Activity:
Collect every line of the records below that contains the word "blue".

Material provided:
┌──

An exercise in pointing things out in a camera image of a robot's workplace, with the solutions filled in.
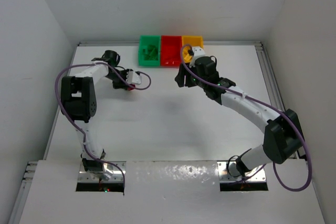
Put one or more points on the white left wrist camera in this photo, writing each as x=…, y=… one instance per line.
x=133, y=78

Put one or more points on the green lego brick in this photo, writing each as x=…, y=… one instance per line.
x=150, y=53

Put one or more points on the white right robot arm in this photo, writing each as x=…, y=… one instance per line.
x=280, y=134

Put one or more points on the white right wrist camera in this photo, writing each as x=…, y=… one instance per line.
x=195, y=53

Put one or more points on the yellow plastic bin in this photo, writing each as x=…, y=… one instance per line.
x=194, y=41

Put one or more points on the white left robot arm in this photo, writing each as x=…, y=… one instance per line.
x=79, y=102

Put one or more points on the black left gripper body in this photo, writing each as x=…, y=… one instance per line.
x=122, y=84

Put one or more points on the aluminium frame rail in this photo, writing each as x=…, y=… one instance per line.
x=269, y=77

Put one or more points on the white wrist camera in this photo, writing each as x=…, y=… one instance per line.
x=133, y=78
x=195, y=53

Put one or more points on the red plastic bin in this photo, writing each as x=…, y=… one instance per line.
x=170, y=51

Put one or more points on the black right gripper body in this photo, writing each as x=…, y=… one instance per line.
x=189, y=76

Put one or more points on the green plastic bin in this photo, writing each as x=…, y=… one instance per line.
x=149, y=40

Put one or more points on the lego brick tower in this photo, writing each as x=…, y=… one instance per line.
x=131, y=87

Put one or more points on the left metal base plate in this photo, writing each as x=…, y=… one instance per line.
x=111, y=172

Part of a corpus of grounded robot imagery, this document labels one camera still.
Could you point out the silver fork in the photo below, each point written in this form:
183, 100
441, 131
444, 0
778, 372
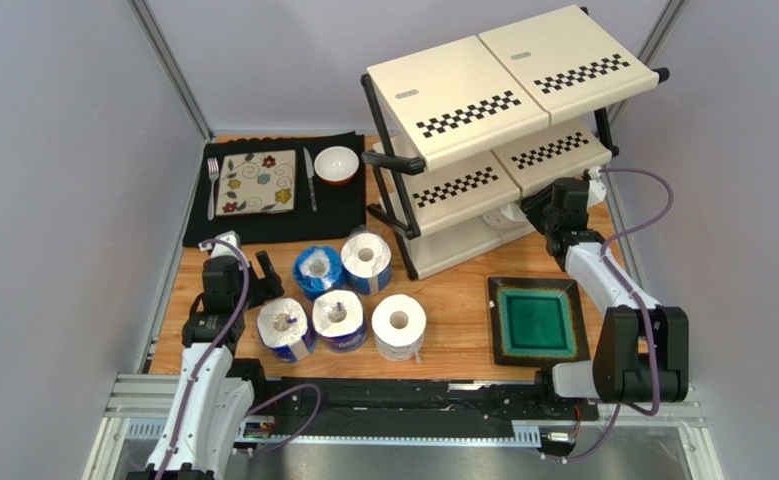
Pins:
213, 176

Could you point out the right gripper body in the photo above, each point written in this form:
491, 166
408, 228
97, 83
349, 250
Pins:
545, 207

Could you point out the green square glazed plate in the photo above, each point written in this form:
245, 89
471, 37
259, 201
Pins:
536, 322

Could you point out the white roll with blue band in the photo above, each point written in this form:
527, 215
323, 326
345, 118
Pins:
367, 262

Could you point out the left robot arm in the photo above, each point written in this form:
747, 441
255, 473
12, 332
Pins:
215, 390

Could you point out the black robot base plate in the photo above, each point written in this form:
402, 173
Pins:
414, 408

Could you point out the cream checkered three-tier shelf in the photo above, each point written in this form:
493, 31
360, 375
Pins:
471, 125

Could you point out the white patterned paper roll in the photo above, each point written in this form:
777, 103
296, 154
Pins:
399, 323

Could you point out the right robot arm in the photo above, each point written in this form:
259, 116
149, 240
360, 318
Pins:
642, 356

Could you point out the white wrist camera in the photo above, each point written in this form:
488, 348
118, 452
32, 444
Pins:
596, 188
224, 245

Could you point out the white and orange bowl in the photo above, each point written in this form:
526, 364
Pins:
336, 165

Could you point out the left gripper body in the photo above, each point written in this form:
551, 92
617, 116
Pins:
250, 298

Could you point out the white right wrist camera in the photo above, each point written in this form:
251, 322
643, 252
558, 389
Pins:
596, 188

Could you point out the Tempo paper roll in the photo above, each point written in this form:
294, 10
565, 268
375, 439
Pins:
286, 330
339, 320

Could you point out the blue wrapped paper roll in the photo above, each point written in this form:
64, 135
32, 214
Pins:
318, 270

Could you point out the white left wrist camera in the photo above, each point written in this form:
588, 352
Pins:
224, 245

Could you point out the floral square plate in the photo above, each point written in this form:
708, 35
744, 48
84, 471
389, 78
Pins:
257, 183

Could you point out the black cloth placemat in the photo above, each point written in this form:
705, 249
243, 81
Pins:
340, 209

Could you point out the silver table knife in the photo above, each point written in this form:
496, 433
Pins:
310, 174

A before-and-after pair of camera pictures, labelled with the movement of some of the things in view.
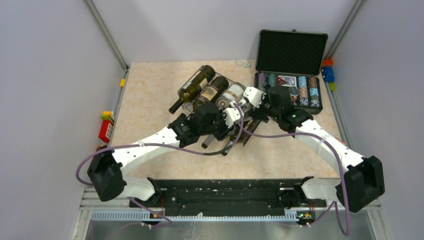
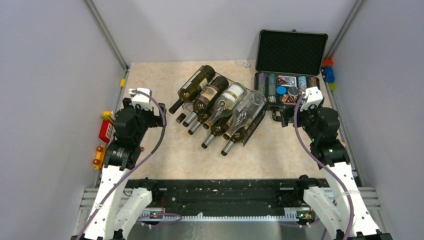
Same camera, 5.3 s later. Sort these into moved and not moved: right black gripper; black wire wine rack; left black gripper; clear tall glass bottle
Moved: right black gripper; left black gripper
Not moved: clear tall glass bottle; black wire wine rack
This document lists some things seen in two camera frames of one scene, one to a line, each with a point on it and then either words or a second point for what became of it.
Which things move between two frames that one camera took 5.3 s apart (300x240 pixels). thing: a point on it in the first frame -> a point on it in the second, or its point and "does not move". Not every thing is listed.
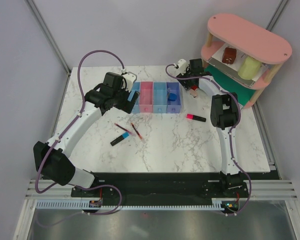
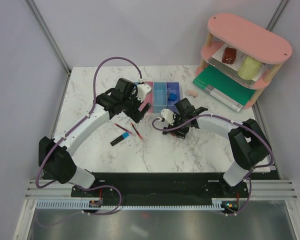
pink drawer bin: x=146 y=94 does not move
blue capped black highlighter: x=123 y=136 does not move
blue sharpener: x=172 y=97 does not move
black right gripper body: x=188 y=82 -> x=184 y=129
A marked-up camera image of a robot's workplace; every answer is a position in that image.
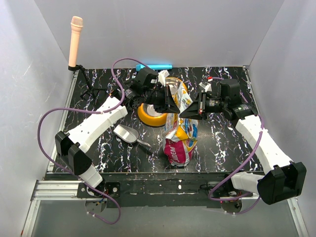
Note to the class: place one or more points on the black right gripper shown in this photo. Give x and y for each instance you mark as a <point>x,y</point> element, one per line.
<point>192,111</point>

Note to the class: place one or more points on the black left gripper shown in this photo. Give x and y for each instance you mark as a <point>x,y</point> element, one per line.
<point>169,107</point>

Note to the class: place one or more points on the pink white pet food bag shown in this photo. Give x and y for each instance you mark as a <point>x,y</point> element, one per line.
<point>180,137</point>

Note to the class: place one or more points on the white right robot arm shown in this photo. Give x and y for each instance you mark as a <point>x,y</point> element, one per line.
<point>283,178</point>

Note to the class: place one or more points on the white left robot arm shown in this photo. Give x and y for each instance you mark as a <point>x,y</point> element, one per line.
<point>73,145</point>

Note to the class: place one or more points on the yellow double pet bowl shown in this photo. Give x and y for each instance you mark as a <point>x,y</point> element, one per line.
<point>146,113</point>

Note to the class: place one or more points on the cyan flashlight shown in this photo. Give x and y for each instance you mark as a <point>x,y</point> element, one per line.
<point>154,67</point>

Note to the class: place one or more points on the silver metal scoop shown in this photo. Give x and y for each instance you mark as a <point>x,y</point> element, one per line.
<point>129,135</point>

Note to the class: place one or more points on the pink microphone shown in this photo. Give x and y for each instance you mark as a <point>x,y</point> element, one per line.
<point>76,28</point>

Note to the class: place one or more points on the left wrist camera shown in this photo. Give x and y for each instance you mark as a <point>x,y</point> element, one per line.
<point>149,77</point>

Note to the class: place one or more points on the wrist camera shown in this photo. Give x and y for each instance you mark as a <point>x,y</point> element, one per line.
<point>149,77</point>
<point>228,88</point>

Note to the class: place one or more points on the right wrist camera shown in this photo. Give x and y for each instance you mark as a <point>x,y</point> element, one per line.
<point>228,88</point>

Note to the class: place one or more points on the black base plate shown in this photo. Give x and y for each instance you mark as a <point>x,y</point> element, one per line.
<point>163,188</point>

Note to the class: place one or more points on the aluminium frame rail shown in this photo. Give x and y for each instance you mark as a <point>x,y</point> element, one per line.
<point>47,139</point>

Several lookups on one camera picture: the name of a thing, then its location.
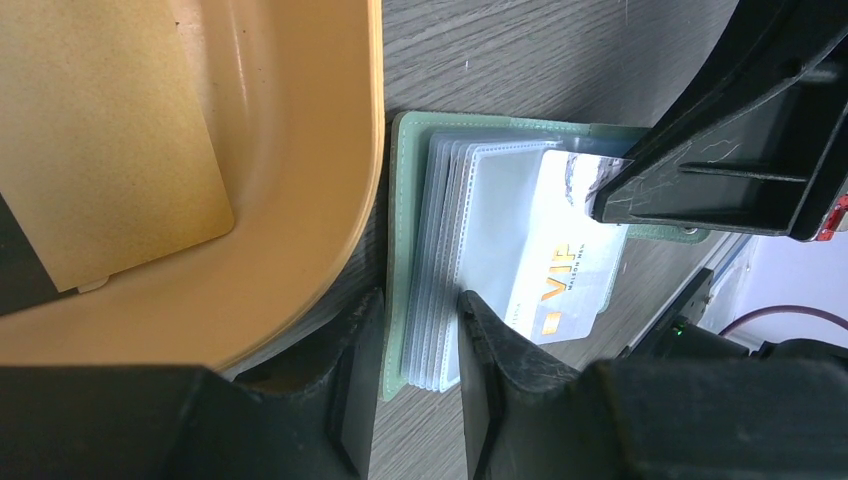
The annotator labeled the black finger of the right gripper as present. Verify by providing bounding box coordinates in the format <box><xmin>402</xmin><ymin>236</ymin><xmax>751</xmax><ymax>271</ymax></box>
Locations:
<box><xmin>627</xmin><ymin>1</ymin><xmax>847</xmax><ymax>159</ymax></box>
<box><xmin>591</xmin><ymin>62</ymin><xmax>847</xmax><ymax>241</ymax></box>

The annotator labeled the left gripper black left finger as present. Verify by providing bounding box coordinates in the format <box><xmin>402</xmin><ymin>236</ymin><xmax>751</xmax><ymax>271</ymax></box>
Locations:
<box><xmin>1</xmin><ymin>288</ymin><xmax>385</xmax><ymax>479</ymax></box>

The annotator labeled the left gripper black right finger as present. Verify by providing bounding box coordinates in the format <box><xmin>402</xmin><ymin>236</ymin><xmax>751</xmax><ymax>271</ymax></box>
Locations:
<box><xmin>458</xmin><ymin>291</ymin><xmax>847</xmax><ymax>479</ymax></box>

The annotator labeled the white VIP card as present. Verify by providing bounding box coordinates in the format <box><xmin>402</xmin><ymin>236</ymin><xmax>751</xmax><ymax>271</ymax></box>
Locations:
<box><xmin>503</xmin><ymin>149</ymin><xmax>628</xmax><ymax>345</ymax></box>

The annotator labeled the light green card holder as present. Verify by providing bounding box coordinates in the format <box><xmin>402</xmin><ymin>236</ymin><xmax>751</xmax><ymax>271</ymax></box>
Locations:
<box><xmin>381</xmin><ymin>110</ymin><xmax>711</xmax><ymax>403</ymax></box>

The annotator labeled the yellow oval tray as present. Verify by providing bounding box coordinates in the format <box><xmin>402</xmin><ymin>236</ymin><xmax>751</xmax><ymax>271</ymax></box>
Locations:
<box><xmin>1</xmin><ymin>1</ymin><xmax>384</xmax><ymax>370</ymax></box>

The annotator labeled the gold card with stripe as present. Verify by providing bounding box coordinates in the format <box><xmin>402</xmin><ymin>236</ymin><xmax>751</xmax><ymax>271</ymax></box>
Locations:
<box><xmin>1</xmin><ymin>1</ymin><xmax>234</xmax><ymax>291</ymax></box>

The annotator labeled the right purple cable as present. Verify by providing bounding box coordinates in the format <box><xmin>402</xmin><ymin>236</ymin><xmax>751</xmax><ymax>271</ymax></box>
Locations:
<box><xmin>718</xmin><ymin>304</ymin><xmax>848</xmax><ymax>339</ymax></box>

└──

Result:
Could you point out the white roll with blue band in the photo above, each point written in this form:
Could you point out the blue wrapped paper roll in the photo above, each point written in this form:
blue capped black highlighter: x=123 y=136 does not move
blue sharpener: x=172 y=97 does not move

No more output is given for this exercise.